What the task asks — Please restate verbatim the lines that open the listing below, ending with the line in which "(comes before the" occurs.

··· Excerpted data ···

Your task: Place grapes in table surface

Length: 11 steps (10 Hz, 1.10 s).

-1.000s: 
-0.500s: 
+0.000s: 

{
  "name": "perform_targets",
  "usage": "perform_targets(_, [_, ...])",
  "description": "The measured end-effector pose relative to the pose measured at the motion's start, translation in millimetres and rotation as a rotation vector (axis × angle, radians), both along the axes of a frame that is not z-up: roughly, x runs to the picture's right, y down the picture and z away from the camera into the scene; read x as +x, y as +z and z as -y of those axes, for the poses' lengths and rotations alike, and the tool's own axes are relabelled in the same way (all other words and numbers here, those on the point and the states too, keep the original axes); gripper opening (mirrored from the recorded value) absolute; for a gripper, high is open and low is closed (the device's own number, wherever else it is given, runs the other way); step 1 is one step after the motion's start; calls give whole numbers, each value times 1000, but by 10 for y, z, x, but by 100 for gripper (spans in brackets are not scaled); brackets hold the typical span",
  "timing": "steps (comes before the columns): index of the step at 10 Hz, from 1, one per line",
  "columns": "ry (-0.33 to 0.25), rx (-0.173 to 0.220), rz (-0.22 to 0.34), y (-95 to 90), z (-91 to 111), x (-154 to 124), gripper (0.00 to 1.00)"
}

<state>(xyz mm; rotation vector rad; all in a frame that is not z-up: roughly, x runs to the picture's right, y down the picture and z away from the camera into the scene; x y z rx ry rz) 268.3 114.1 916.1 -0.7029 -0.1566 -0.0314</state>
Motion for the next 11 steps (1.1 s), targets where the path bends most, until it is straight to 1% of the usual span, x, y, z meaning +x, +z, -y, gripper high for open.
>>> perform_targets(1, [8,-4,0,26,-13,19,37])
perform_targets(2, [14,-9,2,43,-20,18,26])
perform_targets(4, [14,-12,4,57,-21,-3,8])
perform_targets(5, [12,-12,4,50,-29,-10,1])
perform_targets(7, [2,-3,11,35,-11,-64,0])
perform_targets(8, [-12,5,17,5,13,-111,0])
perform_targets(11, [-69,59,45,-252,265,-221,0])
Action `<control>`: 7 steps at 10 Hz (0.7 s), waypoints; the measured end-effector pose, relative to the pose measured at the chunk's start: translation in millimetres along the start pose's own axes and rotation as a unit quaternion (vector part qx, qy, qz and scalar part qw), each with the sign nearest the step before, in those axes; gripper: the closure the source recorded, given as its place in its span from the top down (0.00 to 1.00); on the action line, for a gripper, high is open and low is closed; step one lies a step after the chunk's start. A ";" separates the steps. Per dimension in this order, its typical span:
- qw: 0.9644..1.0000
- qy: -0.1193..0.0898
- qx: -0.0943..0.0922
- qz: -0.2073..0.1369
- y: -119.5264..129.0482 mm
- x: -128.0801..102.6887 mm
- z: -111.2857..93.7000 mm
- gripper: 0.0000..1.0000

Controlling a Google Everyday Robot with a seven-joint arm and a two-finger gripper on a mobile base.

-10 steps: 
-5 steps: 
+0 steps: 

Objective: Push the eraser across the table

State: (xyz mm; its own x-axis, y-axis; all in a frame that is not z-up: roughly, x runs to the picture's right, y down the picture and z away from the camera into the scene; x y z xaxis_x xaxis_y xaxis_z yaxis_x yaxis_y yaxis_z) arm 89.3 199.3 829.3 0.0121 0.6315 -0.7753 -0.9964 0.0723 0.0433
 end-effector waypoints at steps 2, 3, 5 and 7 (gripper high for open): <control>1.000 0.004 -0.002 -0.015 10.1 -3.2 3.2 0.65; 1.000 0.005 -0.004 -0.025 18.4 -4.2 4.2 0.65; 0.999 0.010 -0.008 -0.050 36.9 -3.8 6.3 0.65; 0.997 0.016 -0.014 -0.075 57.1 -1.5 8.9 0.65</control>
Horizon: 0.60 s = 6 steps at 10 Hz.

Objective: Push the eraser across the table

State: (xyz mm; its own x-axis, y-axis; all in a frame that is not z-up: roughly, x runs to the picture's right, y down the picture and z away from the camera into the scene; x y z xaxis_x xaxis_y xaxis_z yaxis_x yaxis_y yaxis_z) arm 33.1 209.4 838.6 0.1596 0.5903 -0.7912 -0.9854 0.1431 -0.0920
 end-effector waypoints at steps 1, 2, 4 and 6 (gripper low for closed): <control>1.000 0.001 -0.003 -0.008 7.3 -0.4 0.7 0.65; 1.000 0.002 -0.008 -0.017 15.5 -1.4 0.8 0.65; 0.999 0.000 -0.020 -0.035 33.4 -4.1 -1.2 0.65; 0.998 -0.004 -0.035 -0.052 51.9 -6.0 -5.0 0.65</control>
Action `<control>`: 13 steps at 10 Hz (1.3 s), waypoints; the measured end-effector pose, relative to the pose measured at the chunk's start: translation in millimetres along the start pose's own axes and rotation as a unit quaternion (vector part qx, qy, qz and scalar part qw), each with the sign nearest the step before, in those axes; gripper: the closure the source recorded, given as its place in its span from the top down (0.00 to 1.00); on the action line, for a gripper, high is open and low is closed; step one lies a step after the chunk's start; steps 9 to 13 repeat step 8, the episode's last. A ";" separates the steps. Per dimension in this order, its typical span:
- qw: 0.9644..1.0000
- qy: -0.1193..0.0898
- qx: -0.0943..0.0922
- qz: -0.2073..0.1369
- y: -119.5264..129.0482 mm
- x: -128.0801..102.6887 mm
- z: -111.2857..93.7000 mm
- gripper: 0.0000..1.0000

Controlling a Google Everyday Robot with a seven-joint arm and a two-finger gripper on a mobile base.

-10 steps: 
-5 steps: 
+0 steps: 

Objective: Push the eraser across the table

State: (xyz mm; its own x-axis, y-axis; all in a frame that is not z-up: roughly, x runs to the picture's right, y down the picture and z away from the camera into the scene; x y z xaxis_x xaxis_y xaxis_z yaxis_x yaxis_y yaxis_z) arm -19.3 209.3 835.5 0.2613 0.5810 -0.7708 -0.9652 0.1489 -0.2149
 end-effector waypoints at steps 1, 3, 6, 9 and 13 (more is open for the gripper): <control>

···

Exercise solution —
Your task: Place grapes in table surface

Length: 11 steps (10 Hz, 1.10 s).

-1.000s: 
-0.500s: 
+0.000s: 

{
  "name": "perform_targets",
  "usage": "perform_targets(_, [_, ...])",
  "description": "The measured end-effector pose relative to the pose measured at the motion's start, translation in millimetres and rotation as a rotation vector (axis × angle, radians), both along the axes of a frame that is not z-up: roughly, x runs to the picture's right, y down the picture and z away from the camera into the scene; read x as +x, y as +z and z as -y of those axes, for the poses' lengths and rotations alike, and the tool's own axes are relabelled in the same way (all other words and numbers here, those on the point and the states too, keep the original axes); gripper opening (mirrored from the recorded value) absolute; for a gripper, high is open and low is closed (the device's own number, wherever else it is given, runs the other way); step 1 is one step after the motion's start; calls give whole numbers, each value times 1000, but by 10 for y, z, x, but by 100 for gripper (spans in brackets are not scaled); brackets hold the typical span",
  "timing": "steps (comes before the columns): index of the step at 10 Hz, from 1, one per line",

The answer is finished.